Now we will demonstrate the orchestration of Wes Anderson's piece, "Moonrise Kingdom."  First, several subtle panoramic shots will establish the metronome of family life. Then several jump shots will establish the bass-line of camp life.  Then comes the melody — a runaway flute and electric guitar.
For the next hour, harps, cellos, violins, guitars, ukulele, banjoes, woodblocks, B3 organs, tubular bells, vibrophone, piano and glockenspiel will search for, find, and lose the flute and electric guitar. If you listen carefully, you will see the different parts each instrument plays, and how they enter exactly on beat, perform their part, and exit.  Then the cymbal, piati, snare drums, tympani, and 16 baratone bass singers, erupt into a violent storm that breaks the variations, but not the theme.

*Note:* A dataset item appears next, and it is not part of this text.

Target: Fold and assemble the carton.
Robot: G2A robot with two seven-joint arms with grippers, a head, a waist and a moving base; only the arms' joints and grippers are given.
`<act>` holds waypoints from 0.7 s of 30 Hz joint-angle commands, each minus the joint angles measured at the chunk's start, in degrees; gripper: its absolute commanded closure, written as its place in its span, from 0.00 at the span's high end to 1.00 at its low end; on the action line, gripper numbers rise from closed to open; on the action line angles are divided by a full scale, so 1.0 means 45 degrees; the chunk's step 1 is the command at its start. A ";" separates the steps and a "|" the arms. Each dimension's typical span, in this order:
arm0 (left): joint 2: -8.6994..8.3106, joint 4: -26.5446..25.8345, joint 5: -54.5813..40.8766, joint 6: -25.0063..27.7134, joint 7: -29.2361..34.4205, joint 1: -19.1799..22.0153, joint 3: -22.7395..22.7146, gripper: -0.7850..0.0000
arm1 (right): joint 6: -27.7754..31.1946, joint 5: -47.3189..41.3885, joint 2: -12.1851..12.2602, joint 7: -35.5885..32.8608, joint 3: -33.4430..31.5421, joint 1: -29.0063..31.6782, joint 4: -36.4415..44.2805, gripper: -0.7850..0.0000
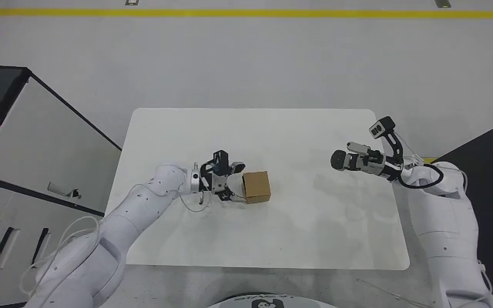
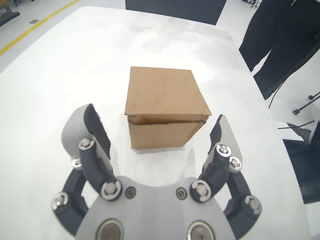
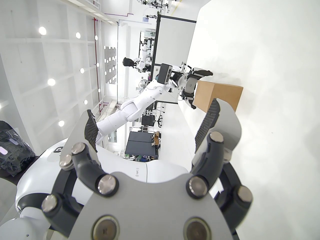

as usual, Anderson delivers a delightfully self-aware, self-disciplined story that (while precisely constructed and stiffly executed) manages to symbolize deep, universal emotions.  for me, this ability to evoke emotions in the audience, without expressing emotion through the actors, sets Anderson's work apart.  watching Anderson's films is like watching the visualization of Shakespeare's insight "all the world's a stage, and we but players." rather than delude us with pretenses of realism, he delivers authentically artificial stories that always ring true.

which leads me to my lingering questions:
are the children the theme? or variations on the adults?
or are adults are merely the variations of their child-selves?
is the family the theme and the child the variation?
or the child the melody and the family the metronome?